Poco importa si nació en el seno de una familia pudiente de ganaderos, o comerciantes.
Lo importante es que no tuvo que pasarse la vida haciéndole la venia a un burócrata para que le asegurara un cargo público.
Por el contrario, Jill Biden ha sido todo el tiempo una estudiosa, una experta.
Autoridad, por supuesto. Autoridad en educación, en su disciplina, en la enseñanza, en las cuestiones académicas y científicas.
Por eso seguirá dando clases, por eso no abandonará nunca su condición de profesora, la más alta dignidad y condición de un ser humano.
Como es apenas natural, su éxito le ha generado severas enemistades entre sus colegas, algunos de ellos extremistas ideológicos que se carcomen a sí mismos ante el brillo y la hidalguía de la nueva primera dama.
Y no se trata de una actitud reciente, de jubilada comprometida con la difícil realidad social.
Así ha sido siempre y, a pesar de sus adversarios dentro y fuera del claustro virginiano, ella nunca dejó de dar sus clases cuando su esposo ocupó la Vicepresidencia, desde el 2008 hasta el 2016.

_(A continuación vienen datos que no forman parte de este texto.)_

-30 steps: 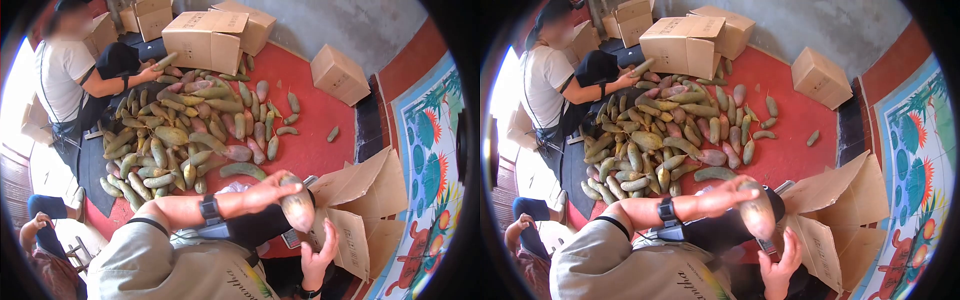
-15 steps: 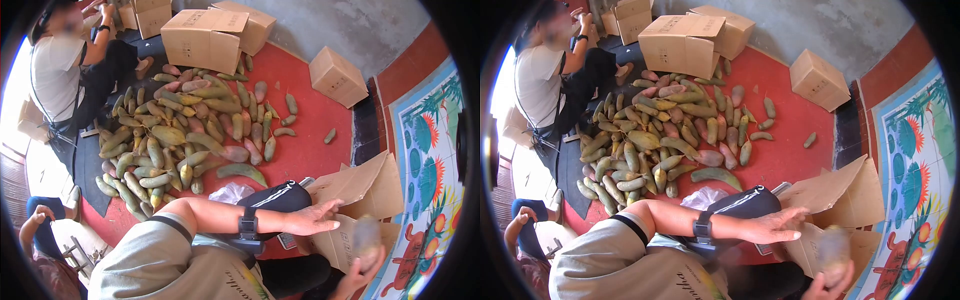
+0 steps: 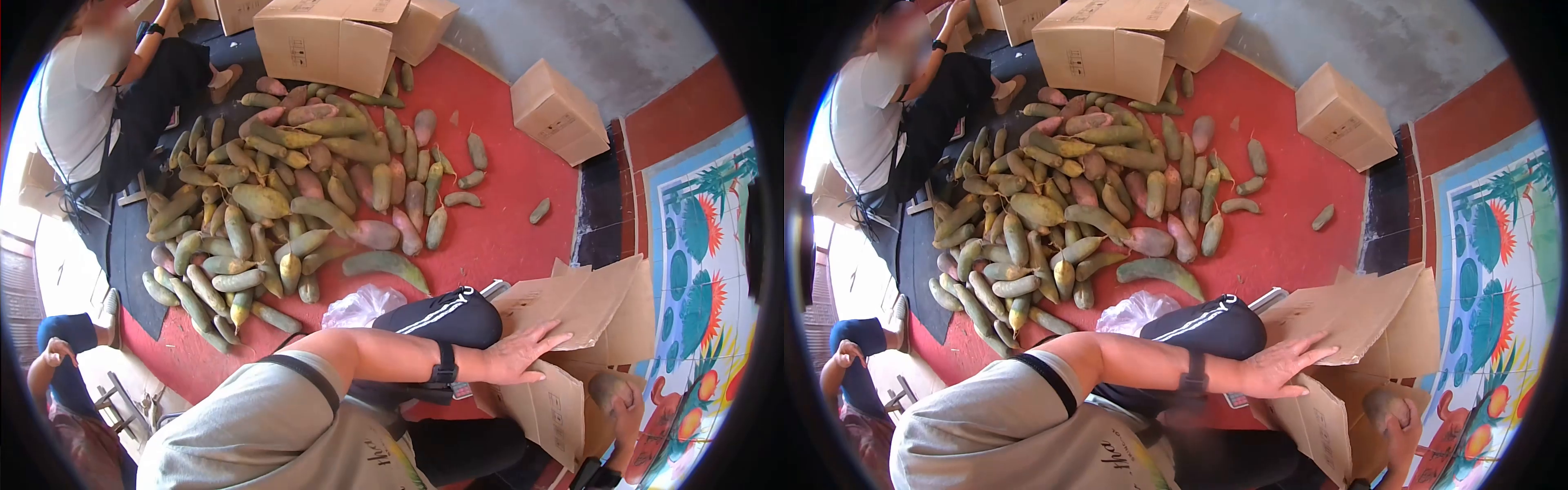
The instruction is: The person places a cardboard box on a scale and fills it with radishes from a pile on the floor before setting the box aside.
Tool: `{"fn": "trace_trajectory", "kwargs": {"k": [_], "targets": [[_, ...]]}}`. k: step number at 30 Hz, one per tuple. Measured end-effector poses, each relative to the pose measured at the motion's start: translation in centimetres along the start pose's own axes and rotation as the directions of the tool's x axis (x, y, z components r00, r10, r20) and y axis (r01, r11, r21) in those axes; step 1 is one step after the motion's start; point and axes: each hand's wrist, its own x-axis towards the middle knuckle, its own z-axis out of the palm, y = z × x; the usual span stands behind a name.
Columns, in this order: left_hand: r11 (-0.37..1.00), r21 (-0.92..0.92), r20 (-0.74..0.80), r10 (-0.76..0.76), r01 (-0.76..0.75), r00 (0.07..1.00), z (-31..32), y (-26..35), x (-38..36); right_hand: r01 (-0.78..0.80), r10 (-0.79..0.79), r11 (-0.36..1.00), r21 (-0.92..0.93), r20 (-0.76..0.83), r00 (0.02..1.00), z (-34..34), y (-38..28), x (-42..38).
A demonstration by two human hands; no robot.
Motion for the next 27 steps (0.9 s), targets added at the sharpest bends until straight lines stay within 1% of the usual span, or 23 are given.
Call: {"fn": "trace_trajectory", "kwargs": {"k": [2,3,5,6,8,9,10,11,12,14,15,16,17,18,19,20,21,22,23,24,27], "targets": [[0.993,-0.097,0.026,-0.060,0.062,0.998,0.0,-0.8,-0.3,-0.077,0.068,0.994,0.083,0.103,0.992,0.7,-0.6,2.0],[0.993,-0.098,0.023,-0.069,0.071,0.997,0.0,-1.0,-0.2,-0.079,0.070,0.994,0.081,0.113,0.991,1.0,-0.2,3.1],[0.998,-0.069,-0.007,0.012,-0.012,1.000,0.2,-1.2,-0.1,-0.031,0.045,0.997,-0.064,0.235,0.971,1.4,1.4,5.8],[0.998,-0.070,-0.008,0.005,-0.005,1.000,0.0,-1.2,0.0,-0.032,0.046,0.997,-0.064,0.242,0.969,1.7,2.1,7.0],[0.994,-0.002,0.005,0.105,-0.105,0.994,-0.2,-1.2,0.0,-0.011,0.031,0.998,-0.062,0.326,0.945,2.6,3.5,9.1],[0.992,0.014,-0.008,0.126,-0.126,0.992,0.0,-1.2,0.0,-0.014,0.033,0.998,-0.061,0.333,0.942,3.0,4.2,10.0],[0.993,0.014,-0.007,0.119,-0.118,0.993,0.1,-1.3,0.0,-0.020,0.045,0.997,-0.071,0.371,0.928,3.5,4.8,11.0],[0.987,0.036,-0.025,0.156,-0.155,0.987,0.1,-1.3,-0.1,-0.025,0.056,0.996,-0.080,0.409,0.911,4.2,4.7,11.6],[0.980,0.059,-0.041,0.195,-0.192,0.980,0.1,-1.3,-0.1,-0.026,0.056,0.997,-0.078,0.414,0.908,5.0,4.6,12.1],[0.977,0.058,-0.062,0.210,-0.207,0.976,0.0,-1.2,0.0,-0.095,0.057,0.994,0.043,0.542,0.838,6.9,4.0,12.8],[0.959,0.091,-0.084,0.276,-0.269,0.957,0.0,-1.2,0.1,-0.096,0.056,0.994,0.045,0.547,0.836,8.1,2.9,12.5],[0.936,0.124,-0.103,0.342,-0.329,0.934,0.0,-1.2,0.2,0.005,0.061,0.992,-0.126,0.518,0.853,9.3,1.8,12.0],[0.923,0.182,-0.114,0.364,-0.340,0.925,0.1,-1.2,0.4,0.101,0.060,0.950,-0.296,0.487,0.871,10.0,1.4,11.8],[0.924,0.182,-0.113,0.360,-0.336,0.926,0.2,-1.2,0.4,0.100,0.060,0.950,-0.294,0.491,0.869,10.2,4.2,12.6],[0.927,0.197,-0.075,0.338,-0.318,0.938,0.3,-1.3,0.4,0.085,0.081,0.967,-0.239,0.610,0.788,10.4,10.0,13.9],[0.930,0.213,-0.035,0.315,-0.300,0.949,0.4,-1.4,0.4,0.060,0.092,0.981,-0.184,0.718,0.690,11.1,14.5,14.1],[0.932,0.211,-0.031,0.309,-0.296,0.950,0.4,-1.4,0.4,0.055,0.094,0.982,-0.181,0.721,0.687,12.1,16.9,13.1],[0.940,0.193,0.010,0.285,-0.282,0.958,0.2,-1.4,0.4,-0.058,0.059,0.998,-0.023,0.653,0.755,13.0,18.9,12.2],[0.948,0.174,0.051,0.262,-0.267,0.964,0.0,-1.4,0.4,-0.154,0.045,0.978,0.143,0.573,0.819,13.3,19.9,11.7],[0.949,0.170,0.053,0.259,-0.265,0.964,0.0,-1.4,0.4,-0.181,0.058,0.969,0.165,0.562,0.825,13.8,20.8,11.2],[0.952,0.141,0.057,0.267,-0.272,0.962,0.2,-1.4,0.4,-0.230,0.128,0.969,0.095,0.604,0.787,16.1,22.9,9.4]]}}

Coraje, entereza, dedicación y, sobre todo, sapiencia y desdén hacia quienes la criticaban y la perseguían con falsedades y odio acumulado.
A diferencia de las esposas de figurín, o de postín -con maridos del mismo talante-, Jill sabe que tiene dos empleos: uno, dentro de la Casa Blanca; pero el otro, el verdaderamente importante, en el Northern Virginia Community College.
NVCC, la escuela que no la traicionó nunca, que no practicó con ella la “política intramural”, aquella que conduce a cualquier institución educativa al progresivo e insoslayable fracaso.
Obviamente, no han faltado los que desde adentro y/o desde afuera del colegio han tratado de desacreditarla; infructuosamente, claro está.
Columnistas de uno u otro pelambre le pedían en diciembre que dejara de mostrar sus laureles porque así estaba manipulando y agregándole valor a su función política como primera dama.
Otros le decían que solo quería pasar a la historia al ser la única en combinar ambas funciones.
Pero ante la andanada mediática, ella siempre permaneció imperturbable.
Al fin y al cabo, cuando ella se comprometió con Joe Biden, sabía lo que hacía.
Por una parte, estaba segura de que, para ambos, la educación no era un empleo pasajero sino una verdadera vocación, un sacerdocio, una forma de completar la obra del Señor.
Y, por otra, era la mejor forma de asegurarse que a lo largo de la vida pública como pareja, su esposo, el que alguna vez sería presidente de la Unión, seguiría siendo un hombre decente, decidido, que jamás traicionaría a uno de los suyos.
O sea, que es en la unidad familiar, en el compromiso institucional y, sobre todo, en la enaltecedora labor educadora, como se puede entender la sanación del tejido social.
Ella, desde su misión pedagógica en el salón de la escuela. Él, desde su misión pedagógica en el salón oval de la Casa Blanca.